Possoz settled in Paris from 1927 to 1937, occasionally visiting Portugal to exhibit or visit family members. The decision to stay in Paris may have been due to an invitation by the French poet, writer and essayist Valery Larbaud to illustrate one of his books. It appears that most of her work during this period involved book illustrations and that she also obtained income from the sale of prints. Her financial situation was precarious. In 1937 she participated in the Exposition Internationale des Arts et Techniques dans la Vie Moderne (International Exposition of Art and Technology in Modern Life) in Paris and won a Gold Medal for engraving, and in the same year exhibited at the French Printmaking Exhibition, held in Cleveland, United States, which led to several of her works being purchased by the Cleveland Museum of Art.

==Book illustrations==
With the loss of her father's income, Possoz had to produce an income from her art. This was mainly achieved by commercial work rather than by selling her paintings. An excellent designer, Possoz collaborated with Jorge Barradas and Alice Rey Colaço as a poster and stage designer for the play Zilda by Alfredo Cortez (1921), and as an illustrator in numerous publications, such as the magazines ABC, Athena, Contemporânea, Diário de Lisboa, and A Civilização, using woodcutting, lithography, watercolour, etching and drypoint techniques. She also illustrated short stories and novels, such as O Jardim das Mestras (1914) by Manoel de Sousa Pinto, The Adventures of Felício and Felizarda at the North Pole (1922) by Ana de Castro Osório, As Bonecas (1923) by Jane Bensaude, The roses of the baby Jesus (1923) by Maria Benedita Moutinho de Albuquerque Pinho, Theatro para Creanças (1923) by Maria Paula Azevedo and a re-issue of Prosper Mérimée’s La Carrosse du Saint Sacrement (1928).

==Return to Portugal==
Returning to Portugal after the death of her mother in 1937, Possoz lived in Sintra. In 1940 she was among many modernist artists invited by the architect Cottinelli Telmo to decorate the pavilions of the Portuguese World Exhibition (Exposição do Mundo Português), which was held in Lisbon in 1940 to mark 800 years since the foundation of the country and 300 years since the restoration of independence from Spain. She was asked to design the Japan Room and her work was inspired by Namban art. During that same decade, she became friends with the Catalan painter and designer Ramon Rogent i Perés, and dedicated herself mainly to oil and watercolour painting. She also collaborated occasionally with the magazine Panorama and designed costumes for a ballet. She also participated in several exhibitions of Modern Art. In 1944 she received the Amadeo de Souza Cardoso Award, in 1949 the José Tagarro Drawing Prize and in 1951 the Columbano Prize.
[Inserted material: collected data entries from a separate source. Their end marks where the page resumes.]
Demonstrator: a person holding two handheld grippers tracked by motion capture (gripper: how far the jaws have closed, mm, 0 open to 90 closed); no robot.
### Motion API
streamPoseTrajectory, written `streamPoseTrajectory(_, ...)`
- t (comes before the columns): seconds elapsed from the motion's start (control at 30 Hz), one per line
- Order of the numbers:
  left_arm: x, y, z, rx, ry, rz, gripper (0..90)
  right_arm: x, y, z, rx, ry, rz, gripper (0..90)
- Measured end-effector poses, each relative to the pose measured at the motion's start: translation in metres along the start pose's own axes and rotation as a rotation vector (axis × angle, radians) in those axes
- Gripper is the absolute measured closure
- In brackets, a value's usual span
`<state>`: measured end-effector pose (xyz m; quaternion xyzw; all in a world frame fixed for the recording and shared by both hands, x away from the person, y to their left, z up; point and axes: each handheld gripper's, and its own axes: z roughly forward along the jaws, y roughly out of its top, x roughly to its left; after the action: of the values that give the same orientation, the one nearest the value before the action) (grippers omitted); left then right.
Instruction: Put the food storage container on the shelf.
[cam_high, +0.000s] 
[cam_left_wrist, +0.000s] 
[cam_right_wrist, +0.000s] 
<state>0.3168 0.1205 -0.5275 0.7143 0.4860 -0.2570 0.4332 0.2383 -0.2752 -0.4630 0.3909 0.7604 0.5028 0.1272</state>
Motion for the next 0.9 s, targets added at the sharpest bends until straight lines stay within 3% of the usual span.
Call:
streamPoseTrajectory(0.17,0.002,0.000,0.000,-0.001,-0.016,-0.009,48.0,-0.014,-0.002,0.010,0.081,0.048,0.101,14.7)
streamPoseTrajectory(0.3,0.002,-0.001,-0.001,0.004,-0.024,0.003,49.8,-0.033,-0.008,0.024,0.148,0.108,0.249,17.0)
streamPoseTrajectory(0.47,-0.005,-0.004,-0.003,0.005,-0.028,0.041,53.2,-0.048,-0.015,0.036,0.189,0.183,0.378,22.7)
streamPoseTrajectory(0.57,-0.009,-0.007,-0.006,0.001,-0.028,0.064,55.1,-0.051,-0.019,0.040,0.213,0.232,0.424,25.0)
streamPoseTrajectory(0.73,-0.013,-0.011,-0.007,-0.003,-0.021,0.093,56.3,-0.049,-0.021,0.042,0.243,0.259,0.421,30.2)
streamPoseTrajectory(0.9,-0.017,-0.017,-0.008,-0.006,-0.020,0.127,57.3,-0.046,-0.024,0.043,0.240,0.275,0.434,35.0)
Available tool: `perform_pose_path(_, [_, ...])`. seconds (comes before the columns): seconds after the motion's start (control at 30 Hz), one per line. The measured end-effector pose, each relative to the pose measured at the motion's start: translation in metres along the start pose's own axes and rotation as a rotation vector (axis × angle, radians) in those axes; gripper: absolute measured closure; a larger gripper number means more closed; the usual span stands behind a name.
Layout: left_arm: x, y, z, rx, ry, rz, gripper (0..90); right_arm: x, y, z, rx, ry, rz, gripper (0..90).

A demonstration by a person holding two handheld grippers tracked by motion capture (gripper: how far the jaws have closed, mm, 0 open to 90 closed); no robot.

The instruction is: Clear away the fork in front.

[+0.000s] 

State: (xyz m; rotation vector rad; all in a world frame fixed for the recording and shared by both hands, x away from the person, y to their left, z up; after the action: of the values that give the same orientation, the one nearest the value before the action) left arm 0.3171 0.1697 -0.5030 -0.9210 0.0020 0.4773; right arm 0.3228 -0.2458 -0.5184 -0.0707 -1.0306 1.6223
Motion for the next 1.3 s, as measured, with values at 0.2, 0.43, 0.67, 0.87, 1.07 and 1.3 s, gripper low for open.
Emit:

In the 1950s and 1960s, at the invitation of her neighbour and friend Bartolomeu Cid dos Santos, Possoz began to collaborate with the Sociedade Cooperativa de Gravadores Portugueses, of which she remained a member until her death. She began to give private lessons in painting and continued to illustrate books such as Bom Dia Tristeza (1954) by Françoise Sagan and Mascarados and popular masks of Trás-os-Montes (1960) by Sebastião Pessanha. She held her third solo exhibition, exhibited in the city council buildings of Sintra and Almada and also supported young artists to exhibit for the first time in different spaces.

==Death and legacy==
Mily Possoz died on 17 June 1968 in Lisbon, at her sister's house. In 1969 the first retrospective exhibition was held in her honour at the exhibition space of the Sociedade Cooperativa de Gravadores Portugueses, in Lisbon. Despite her considerable work employing a variety of different techniques, and her international reputation, she is probably best-known in Portugal for a school book she illustrated in 1958 called Livro da segunda classe, which had a profound impact on students for many years.

Her work can be found in the Calouste Gulbenkian Museum in Lisbon, the National Museum of Contemporary Art in Chiado, Lisbon, the National Gallery of London and the Cleveland Museum, among others. In Portugal she has two roads named after her, in the municipalities of Cascais and Seixal.